What needs to be done:
Produce a perfect copy of the listing, matching each line.

Supplied data:
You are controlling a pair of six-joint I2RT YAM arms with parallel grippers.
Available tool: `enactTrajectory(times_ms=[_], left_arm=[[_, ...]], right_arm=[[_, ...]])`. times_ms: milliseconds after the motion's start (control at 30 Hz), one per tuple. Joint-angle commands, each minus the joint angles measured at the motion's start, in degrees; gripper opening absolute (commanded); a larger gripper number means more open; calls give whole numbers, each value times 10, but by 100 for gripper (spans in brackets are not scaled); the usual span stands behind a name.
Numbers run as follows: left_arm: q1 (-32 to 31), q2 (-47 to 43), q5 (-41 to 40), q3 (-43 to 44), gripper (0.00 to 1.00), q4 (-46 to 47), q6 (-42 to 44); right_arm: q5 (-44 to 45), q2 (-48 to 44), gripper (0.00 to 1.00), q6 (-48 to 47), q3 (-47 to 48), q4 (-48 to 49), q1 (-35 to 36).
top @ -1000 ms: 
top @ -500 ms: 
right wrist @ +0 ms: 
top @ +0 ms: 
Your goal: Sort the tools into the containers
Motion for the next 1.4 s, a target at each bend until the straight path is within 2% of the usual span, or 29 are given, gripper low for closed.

Answer section:
You are controlling a pair of six-joint I2RT YAM arms with parallel grippers.
Available tool: `enactTrajectory(times_ms=[_], left_arm=[[_, ...]], right_arm=[[_, ...]])`. times_ms: milliseconds after the motion's start (control at 30 Hz), one per tuple. Joint-angle commands, each minus the joint angles measured at the motion's start, in degrees; gripper opening absolute (commanded); a larger gripper number means more open; calls give whole numbers, each value times 10, but by 100 for gripper (spans in brackets are not scaled); the usual span stands behind a name.
Numbers run as follows: left_arm: q1 (-32 to 31), q2 (-47 to 43), q5 (-41 to 40), q3 (-43 to 44), gripper (0.00 to 1.00), q4 (-46 to 47), q6 (-42 to 44); right_arm: q5 (-44 to 45), q2 (-48 to 44), gripper (0.00 to 1.00), q6 (-48 to 47), q3 (-47 to 48), q4 (-48 to 49), q1 (-35 to 36).
top @ -1000 ms: 
top @ -500 ms: 
right wrist @ +0 ms: 
top @ +0 ms: 
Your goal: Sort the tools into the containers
Motion for the next 1.4 s, a target at each bend until the straight path is within 2% of the usual span, or 29 are given, gripper low for closed.

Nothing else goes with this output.